O valor que não tem por fundamento a prudência chama-se temeridade, e as façanhas dos temerários devem atribuir-se mais à sorte do que à coragem.

As dívidas são bonitas nos moços de vinte e cinco anos; mais tarde, ninguém lhas perdoa.

Há duas coisas que não se perdoam entre os partidos políticos: a neutralidade e a apostasia.

Um empreendimento imagina-se e começa-se com facilidade; mas na maior parte das vezes sai-se dele com dificuldade.

Condenamos por ignorantes as gerações pretéritas, e a mesma sentença nos espera nas gerações futuras.

Nos nossos revezes, queremos antes passar por infelizes, do que por imprudentes, ou inábeis.

As crenças religiosas fixam as opiniões dos homens, as teorias filosóficas perturbam-nas e confundem.

Existem a beleza que excita, a que comove e a que satisfaz: a melhor é a última.

A pobreza não tem bagagem, por isso marcha livre e escuteira na viagem da vida humana.

A maledicência pode muitas vezes corrigir-nos, a lisonja quase sempre nos corrompe.

Não há pai nem mãe a quem os seus filhos pareçam feios; nos que o são do entendimento ocorre mais vezes esse engano.

Os defeitos de quem amamos, devemos vê-los com os mesmos olhos com que vemos os nossos.

O homem que diz não ter nascido feliz, podia ao menos vir a sê-lo mediante a felicidade dos amigos e parentes.
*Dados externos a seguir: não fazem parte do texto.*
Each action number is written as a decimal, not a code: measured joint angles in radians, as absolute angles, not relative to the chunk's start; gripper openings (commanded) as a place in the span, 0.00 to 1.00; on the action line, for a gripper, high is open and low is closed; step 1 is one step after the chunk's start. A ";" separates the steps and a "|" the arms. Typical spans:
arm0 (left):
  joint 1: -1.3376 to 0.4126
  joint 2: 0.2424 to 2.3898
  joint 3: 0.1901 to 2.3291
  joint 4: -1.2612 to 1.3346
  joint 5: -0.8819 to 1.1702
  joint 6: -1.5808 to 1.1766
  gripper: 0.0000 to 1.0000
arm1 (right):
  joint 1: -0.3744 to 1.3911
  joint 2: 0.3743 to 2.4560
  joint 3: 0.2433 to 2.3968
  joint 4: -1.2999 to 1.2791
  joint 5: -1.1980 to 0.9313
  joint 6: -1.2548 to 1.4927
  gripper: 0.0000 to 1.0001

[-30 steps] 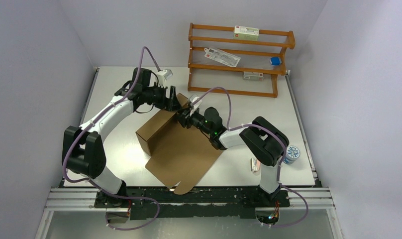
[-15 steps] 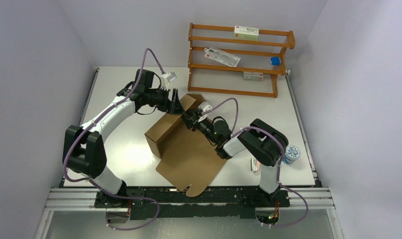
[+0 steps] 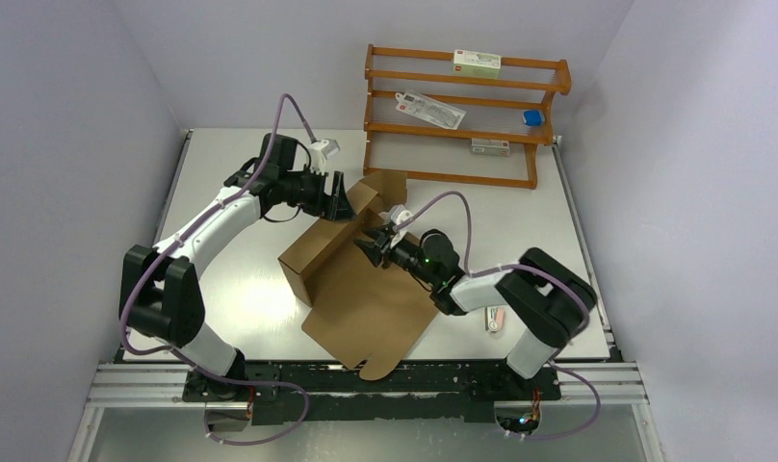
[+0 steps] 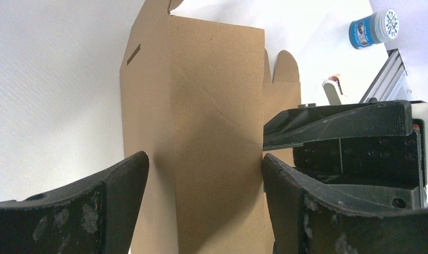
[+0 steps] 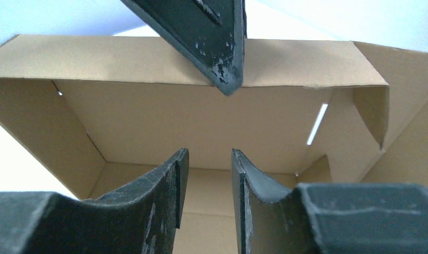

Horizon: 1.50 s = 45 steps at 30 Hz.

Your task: Fold the paper box

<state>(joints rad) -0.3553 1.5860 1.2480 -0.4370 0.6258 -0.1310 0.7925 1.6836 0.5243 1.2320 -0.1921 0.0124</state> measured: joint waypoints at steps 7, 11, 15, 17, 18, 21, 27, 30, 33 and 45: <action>-0.355 1.557 1.248 -0.439 0.604 -0.131 0.88 | 0.758 1.477 0.568 0.825 -0.166 -0.080 0.42; -0.355 1.539 1.248 -0.440 0.583 -0.131 0.89 | 0.646 1.403 0.594 0.692 -0.222 -0.102 0.48; -0.355 1.524 1.261 -0.451 0.551 -0.139 0.90 | 0.499 1.354 0.594 0.657 -0.319 -0.104 0.54; -0.355 1.522 1.279 -0.454 0.538 -0.146 0.91 | 0.442 1.357 0.596 0.664 -0.374 -0.101 0.55; -0.355 1.522 1.287 -0.454 0.532 -0.148 0.91 | 0.422 1.368 0.600 0.668 -0.396 -0.098 0.55; -0.355 1.522 1.319 -0.457 0.518 -0.158 0.91 | 0.369 1.459 0.654 0.693 -0.471 -0.089 0.56; -0.355 1.534 1.348 -0.454 0.519 -0.168 0.91 | 0.313 1.656 0.757 0.762 -0.572 -0.075 0.56; -0.355 1.563 1.348 -0.455 0.520 -0.168 0.91 | 0.301 1.716 0.798 0.789 -0.607 -0.076 0.56; -0.355 1.588 1.348 -0.458 0.520 -0.168 0.90 | 0.290 1.768 0.849 0.814 -0.646 -0.076 0.54; -0.355 1.645 1.345 -0.452 0.540 -0.168 0.81 | 0.281 1.860 0.878 0.912 -0.752 -0.023 0.14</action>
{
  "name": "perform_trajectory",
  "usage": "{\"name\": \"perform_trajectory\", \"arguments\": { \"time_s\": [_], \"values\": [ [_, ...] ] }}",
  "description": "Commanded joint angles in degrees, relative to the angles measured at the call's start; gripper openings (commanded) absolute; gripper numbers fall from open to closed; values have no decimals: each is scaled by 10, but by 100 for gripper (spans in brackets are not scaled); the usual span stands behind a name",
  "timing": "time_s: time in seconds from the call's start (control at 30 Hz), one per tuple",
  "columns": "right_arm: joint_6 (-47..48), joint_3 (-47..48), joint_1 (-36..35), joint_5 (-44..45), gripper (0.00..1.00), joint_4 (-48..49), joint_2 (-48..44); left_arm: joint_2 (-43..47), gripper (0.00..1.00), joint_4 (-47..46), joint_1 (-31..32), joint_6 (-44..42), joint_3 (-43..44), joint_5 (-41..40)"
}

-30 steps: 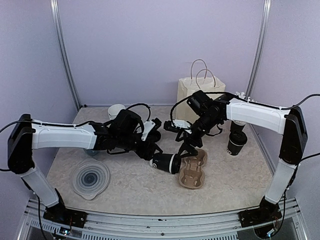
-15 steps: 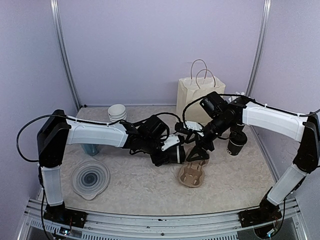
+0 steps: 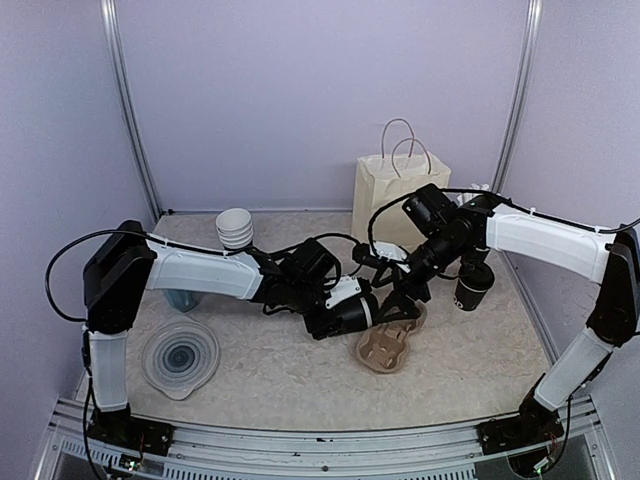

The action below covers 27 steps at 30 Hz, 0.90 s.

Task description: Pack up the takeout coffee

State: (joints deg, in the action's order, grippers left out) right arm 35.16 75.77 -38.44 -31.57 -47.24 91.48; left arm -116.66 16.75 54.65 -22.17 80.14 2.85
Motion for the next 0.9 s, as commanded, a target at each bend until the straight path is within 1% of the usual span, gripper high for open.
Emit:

A inveja priva-o deste ultimo recurso.

Em qualquer magistratura, é indispensável compensar a grandeza do poder pela brevidade da duração.

Há muitas ocasiões em que os ricos e poderosos invejam a condição dos pobres e insignificantes.

Se a vida é um mal, por que tememos morrer; e se um bem, por que a abreviamos com os nossos vícios?

É mais fácil ser-se amante que marido, pela simples razão de que é mais difícil ter espírito todos os dias do que dizer coisas bonitas de quando em quando.

Os ricos pretendem não se admirar com nada, e reconhecem, à primeira vista, numa obra bela o defeito que os dispensará da admiração, um sentimento vulgar.

Entre todas as diferentes expressões que podem reproduzir um único dos nossos pensamentos só há uma que seja a boa. Nem sempre a encontramos ao falar ou escrever; entretanto, o fato é que ela existe, que tudo o que não é ela é fraco e não satisfaz a um homem de espírito que deseja fazer-se entender.